My 8-week visit was marked by the most pleasing lyrical notes. First I attended an artistically stimulating theatrical musical performance by Jean Mcglynn (Songs in Suits: Great Songs by Great Men). Engagement with musical taste of this uniquely scenic landscape was something I experienced richly. A wander through cities and towns on any evening you can find a ‘trad’ music session (informal gathering of musicians) going on. The performances sing out loud to you, enticing you to join in. The musical pedigree for me did not stop here. The exposure to modern as well as traditional Irish music for me varied across different enjoyable performances as music is spilled across the streets of Limerick, Galway, Dublin and Cork to name a few where young talented singers played diverse kinds of native instruments. A deeper insight into Irish musical legacy was made possible by home bound music which one gets to hear in every household. For me it was result of the homestay with Aelish and Bill. While music sessions with Bill in his little recording studio gave a peek into developments in Irish music industry, attending choir sessions allowed an understanding of religious singing of which Aelish was a part of.

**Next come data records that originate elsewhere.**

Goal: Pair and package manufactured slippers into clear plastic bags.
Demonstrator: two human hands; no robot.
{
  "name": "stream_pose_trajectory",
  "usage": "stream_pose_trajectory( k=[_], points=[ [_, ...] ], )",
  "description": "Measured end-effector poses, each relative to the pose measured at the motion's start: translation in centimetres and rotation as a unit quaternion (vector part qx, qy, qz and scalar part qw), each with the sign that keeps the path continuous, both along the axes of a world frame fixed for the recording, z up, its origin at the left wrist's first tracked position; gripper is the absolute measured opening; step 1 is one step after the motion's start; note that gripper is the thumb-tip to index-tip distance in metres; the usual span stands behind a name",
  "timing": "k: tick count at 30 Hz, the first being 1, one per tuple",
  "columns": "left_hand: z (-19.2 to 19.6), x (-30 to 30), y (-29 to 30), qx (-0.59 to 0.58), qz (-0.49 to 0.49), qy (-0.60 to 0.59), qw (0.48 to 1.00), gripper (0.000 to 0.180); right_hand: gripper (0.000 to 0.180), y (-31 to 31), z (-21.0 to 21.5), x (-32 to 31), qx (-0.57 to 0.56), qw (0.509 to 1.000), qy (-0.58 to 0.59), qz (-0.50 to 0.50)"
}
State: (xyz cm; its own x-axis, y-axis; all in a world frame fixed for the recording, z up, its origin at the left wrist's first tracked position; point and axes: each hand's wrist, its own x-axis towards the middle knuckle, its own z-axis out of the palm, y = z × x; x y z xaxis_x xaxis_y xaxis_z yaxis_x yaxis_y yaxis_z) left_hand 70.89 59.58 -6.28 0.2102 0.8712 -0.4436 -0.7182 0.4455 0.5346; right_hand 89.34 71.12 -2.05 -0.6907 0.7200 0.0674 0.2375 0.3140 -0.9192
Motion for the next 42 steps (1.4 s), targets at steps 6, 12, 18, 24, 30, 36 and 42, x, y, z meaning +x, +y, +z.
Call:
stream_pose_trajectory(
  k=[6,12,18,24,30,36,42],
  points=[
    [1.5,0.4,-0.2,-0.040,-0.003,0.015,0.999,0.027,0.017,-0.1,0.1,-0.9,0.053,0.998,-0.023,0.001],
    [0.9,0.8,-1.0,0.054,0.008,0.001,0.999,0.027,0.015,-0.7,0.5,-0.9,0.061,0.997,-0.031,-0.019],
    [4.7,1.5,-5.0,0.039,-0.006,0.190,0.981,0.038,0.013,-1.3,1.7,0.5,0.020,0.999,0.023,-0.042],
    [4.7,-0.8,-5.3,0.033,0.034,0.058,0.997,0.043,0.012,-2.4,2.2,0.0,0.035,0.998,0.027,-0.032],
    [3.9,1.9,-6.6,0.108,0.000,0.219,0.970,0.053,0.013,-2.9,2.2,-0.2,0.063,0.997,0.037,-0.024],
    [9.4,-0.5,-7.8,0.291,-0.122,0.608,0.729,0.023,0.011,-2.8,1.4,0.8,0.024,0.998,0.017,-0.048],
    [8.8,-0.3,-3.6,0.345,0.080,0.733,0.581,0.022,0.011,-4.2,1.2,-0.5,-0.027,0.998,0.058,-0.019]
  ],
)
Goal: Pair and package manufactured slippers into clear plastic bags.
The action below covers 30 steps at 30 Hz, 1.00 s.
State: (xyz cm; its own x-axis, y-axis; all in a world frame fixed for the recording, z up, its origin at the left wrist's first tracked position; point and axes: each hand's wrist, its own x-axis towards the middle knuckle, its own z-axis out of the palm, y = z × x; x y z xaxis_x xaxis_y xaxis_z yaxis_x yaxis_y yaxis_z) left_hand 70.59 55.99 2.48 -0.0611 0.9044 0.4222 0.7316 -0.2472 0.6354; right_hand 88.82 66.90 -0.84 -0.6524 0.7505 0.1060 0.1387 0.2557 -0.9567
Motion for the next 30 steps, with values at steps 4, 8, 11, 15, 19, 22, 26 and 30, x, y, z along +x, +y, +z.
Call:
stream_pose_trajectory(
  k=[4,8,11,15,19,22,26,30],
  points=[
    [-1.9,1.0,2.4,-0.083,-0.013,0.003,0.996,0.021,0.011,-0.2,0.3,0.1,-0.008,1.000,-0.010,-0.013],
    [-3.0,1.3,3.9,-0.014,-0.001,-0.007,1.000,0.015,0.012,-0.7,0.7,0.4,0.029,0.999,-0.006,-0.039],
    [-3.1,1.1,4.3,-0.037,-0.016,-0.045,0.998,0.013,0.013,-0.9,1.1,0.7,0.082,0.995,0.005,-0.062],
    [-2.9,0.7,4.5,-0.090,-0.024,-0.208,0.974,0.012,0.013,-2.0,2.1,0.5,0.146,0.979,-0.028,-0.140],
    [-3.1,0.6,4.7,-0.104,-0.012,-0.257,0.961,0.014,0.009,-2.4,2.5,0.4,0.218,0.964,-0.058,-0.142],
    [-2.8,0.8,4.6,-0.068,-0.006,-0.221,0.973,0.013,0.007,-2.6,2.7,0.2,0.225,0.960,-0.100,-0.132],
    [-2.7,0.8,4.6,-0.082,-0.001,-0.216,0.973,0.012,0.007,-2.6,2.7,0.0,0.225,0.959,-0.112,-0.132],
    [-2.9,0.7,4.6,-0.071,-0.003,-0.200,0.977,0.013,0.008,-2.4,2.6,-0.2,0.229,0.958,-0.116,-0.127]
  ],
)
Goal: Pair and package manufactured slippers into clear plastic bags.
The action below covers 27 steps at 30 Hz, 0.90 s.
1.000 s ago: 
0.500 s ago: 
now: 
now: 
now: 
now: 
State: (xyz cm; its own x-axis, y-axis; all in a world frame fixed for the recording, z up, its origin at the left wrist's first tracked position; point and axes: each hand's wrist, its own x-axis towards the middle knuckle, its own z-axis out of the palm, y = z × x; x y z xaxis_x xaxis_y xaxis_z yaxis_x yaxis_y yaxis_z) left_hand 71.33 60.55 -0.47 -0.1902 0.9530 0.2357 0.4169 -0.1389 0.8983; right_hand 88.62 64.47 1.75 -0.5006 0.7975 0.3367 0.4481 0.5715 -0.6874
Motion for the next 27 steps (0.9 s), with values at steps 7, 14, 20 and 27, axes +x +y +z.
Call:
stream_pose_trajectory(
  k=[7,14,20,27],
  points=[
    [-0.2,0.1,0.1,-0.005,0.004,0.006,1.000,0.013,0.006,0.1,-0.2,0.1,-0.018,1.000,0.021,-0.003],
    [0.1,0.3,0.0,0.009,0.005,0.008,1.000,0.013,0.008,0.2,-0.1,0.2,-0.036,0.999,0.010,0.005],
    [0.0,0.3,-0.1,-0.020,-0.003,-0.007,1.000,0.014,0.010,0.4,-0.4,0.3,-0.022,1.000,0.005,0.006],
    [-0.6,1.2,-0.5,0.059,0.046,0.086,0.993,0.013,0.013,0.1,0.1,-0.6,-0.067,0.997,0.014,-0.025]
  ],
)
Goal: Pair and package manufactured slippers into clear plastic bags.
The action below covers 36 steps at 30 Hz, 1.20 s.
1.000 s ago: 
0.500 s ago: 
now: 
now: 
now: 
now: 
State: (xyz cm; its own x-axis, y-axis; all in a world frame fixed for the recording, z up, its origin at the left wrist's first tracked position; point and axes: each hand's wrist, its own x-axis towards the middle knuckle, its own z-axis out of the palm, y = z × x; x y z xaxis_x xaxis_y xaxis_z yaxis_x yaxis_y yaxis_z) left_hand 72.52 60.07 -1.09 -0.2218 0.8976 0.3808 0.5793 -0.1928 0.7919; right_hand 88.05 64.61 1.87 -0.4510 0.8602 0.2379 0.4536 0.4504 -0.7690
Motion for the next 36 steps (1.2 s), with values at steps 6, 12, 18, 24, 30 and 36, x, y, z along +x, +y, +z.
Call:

The musical bonanza was further complemented by rich pool of visual wealth that country has to offer. As Irish playwright George Bernard Shaw wrote, “Without art, the crudeness of reality would make the world unbearable.” What better space to appreciate the artists masterpieces than those which adorn the corridors of National Gallery of Ireland, Hugh Lane gallery. For somebody like me who has only read about these great artists and poets such as of Monet, Jack Yeats, John Lavery, William Yeats, Bernard Shaw and many others, to see and admire their works in person was an experience which left me overwhelmed and in greater awe of their works. TULCA visual arts festival, Galway, too was great experience that got me engaged and embrace the contemporary arts culture of Galway and beyond. Visits to Chester Beatty, Irish Museum of Modern Art and Book of Kells, without having the need to say, added all to the learning process I was undertaking.
Thus, it is no surprise that the source of inspiration for these artists is the charming landscape of the country. Breathtaking peninsulas, heritage town like of Adare or traditional village of Cashel, drive through Wild Atlantic Way with the Cliffs of Moher as major highlight of this route, rugged scenic landscape of the Burren, the legacy of victories and plunders of rich nobility which stand still in form of castles of King John’s or Bunratty, prehistoric archeological sites like Grange Stone Circle at Lough Gur all add to the charm.
Where every stone has a story to tell, and every street has a music to engage you with, it all created memorable experiences I will treasure for life and tales I will share widely. Where people’s warmth covers up for the days without sun and where there are no strangers here, but only friends you are yet to make, it was an experience of a lifetime to cherish. And for this, I would again like to extend my gratitude, to Amanda Noonan, Dr. Atwal and Dr. Breathnach for providing me with this most wonderful opportunity.